Source data ->

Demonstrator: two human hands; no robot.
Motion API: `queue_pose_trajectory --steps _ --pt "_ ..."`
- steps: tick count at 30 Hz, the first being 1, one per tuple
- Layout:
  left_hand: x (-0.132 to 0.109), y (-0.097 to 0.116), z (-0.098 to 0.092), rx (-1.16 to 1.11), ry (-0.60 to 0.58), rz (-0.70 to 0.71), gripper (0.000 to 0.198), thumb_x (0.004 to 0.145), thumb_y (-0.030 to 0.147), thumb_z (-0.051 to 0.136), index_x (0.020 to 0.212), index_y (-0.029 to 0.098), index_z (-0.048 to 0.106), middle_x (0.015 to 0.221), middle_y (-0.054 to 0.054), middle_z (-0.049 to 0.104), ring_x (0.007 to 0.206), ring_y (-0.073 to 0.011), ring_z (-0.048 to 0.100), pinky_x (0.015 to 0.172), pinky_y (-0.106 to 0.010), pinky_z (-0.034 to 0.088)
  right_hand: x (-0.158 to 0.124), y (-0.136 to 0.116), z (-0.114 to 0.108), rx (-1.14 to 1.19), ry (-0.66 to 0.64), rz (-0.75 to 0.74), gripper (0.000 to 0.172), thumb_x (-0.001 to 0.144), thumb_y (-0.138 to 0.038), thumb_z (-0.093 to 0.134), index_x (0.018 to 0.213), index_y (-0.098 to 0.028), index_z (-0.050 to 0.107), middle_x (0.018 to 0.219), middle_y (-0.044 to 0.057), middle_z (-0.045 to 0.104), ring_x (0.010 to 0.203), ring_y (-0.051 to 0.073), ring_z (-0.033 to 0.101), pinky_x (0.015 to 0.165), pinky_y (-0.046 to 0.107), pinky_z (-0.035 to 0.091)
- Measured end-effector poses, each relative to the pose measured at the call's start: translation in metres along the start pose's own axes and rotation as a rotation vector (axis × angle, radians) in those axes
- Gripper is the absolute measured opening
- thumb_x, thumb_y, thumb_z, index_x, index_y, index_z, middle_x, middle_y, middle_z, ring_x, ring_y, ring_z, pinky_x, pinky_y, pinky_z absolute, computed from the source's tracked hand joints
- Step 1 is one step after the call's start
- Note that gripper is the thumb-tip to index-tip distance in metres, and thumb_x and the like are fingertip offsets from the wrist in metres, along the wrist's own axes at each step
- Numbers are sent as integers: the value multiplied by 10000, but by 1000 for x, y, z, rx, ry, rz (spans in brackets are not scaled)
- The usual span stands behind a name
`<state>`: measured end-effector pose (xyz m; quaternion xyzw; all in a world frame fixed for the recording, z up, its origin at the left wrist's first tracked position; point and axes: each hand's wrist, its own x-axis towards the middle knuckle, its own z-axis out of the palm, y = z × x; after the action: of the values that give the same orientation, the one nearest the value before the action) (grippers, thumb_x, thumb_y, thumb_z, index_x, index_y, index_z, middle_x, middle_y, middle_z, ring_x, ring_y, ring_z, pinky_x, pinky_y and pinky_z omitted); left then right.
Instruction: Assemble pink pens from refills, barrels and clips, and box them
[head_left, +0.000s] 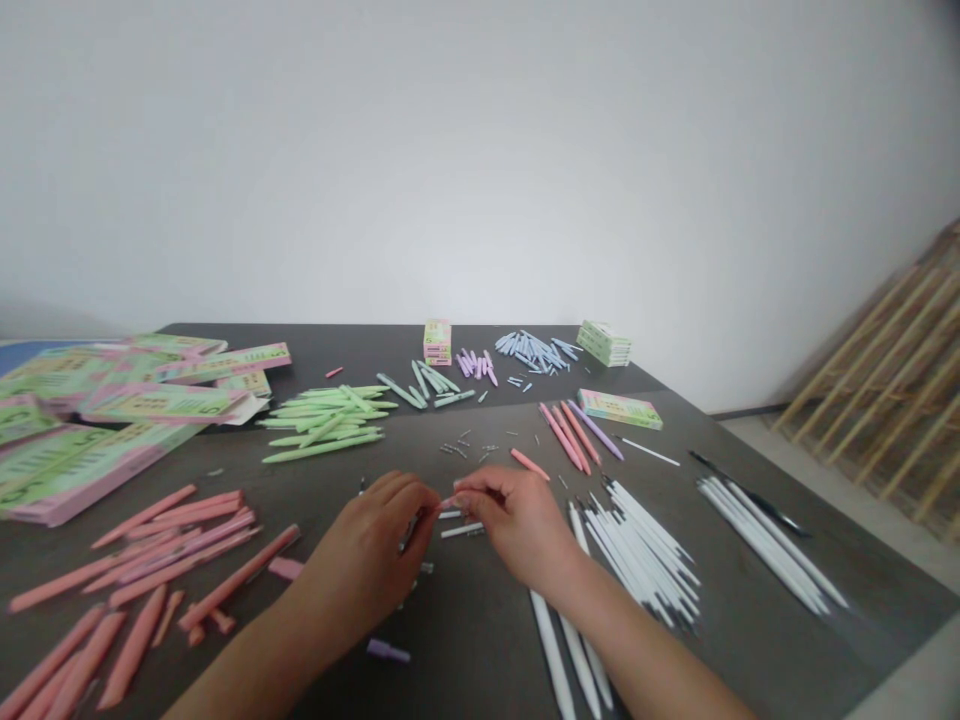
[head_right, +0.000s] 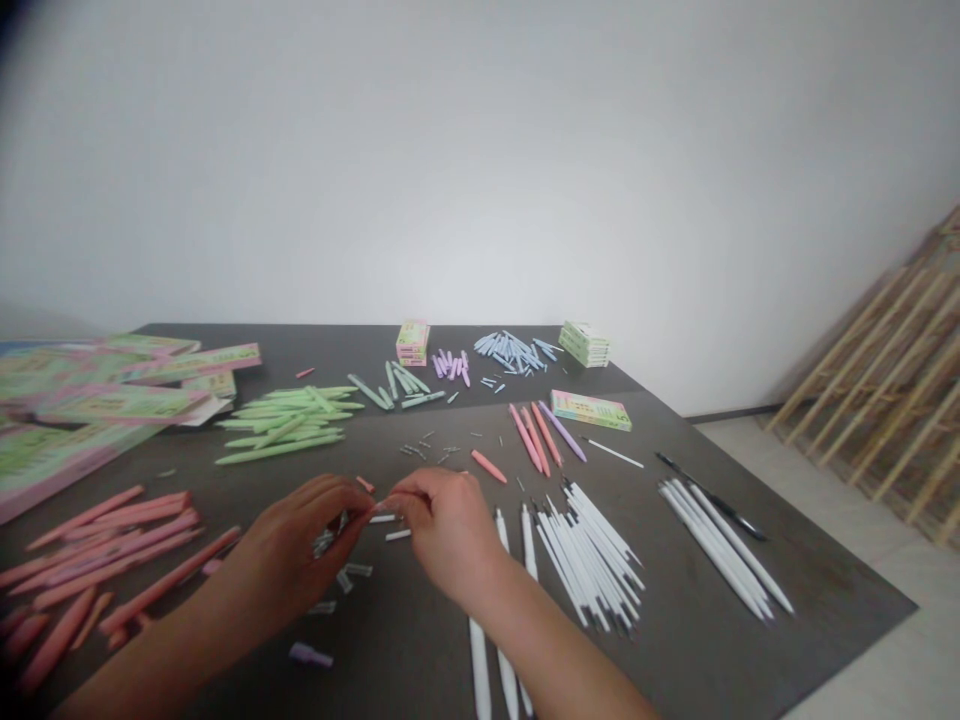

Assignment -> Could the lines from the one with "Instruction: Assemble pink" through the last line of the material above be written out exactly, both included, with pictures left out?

Result of this task ->
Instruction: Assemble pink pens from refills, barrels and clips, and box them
[head_left, +0.000s] 
[head_right, +0.000s] 

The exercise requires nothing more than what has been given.